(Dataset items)
--

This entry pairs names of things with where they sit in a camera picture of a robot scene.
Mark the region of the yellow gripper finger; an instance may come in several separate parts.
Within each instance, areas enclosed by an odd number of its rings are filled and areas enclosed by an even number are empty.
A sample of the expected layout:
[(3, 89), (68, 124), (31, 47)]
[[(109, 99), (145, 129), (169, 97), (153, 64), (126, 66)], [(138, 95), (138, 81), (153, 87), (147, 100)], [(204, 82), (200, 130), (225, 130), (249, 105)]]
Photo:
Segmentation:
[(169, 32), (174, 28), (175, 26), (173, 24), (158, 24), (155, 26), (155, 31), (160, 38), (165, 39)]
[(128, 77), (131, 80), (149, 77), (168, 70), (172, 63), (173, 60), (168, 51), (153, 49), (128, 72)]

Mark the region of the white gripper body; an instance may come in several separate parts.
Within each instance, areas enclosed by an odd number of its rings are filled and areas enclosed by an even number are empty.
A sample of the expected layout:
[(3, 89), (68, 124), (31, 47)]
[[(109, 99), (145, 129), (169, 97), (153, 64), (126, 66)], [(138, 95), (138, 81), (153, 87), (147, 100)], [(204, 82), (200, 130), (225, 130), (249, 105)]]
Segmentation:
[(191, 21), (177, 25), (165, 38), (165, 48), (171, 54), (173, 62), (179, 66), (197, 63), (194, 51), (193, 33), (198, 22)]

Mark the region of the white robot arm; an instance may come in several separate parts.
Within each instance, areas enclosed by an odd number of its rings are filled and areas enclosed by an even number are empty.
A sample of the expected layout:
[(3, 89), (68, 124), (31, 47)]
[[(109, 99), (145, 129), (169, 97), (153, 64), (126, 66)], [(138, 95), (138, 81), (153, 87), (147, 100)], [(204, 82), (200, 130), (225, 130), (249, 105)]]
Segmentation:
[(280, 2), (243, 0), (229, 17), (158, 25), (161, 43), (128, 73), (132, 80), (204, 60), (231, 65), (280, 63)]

--

Please report every line of the records above that contains the word "robot".

FINISHED TASK
This entry pairs names of things with where they sit in a camera picture of a robot scene.
Mark the region of the white robot arm; an instance may come in several separate parts.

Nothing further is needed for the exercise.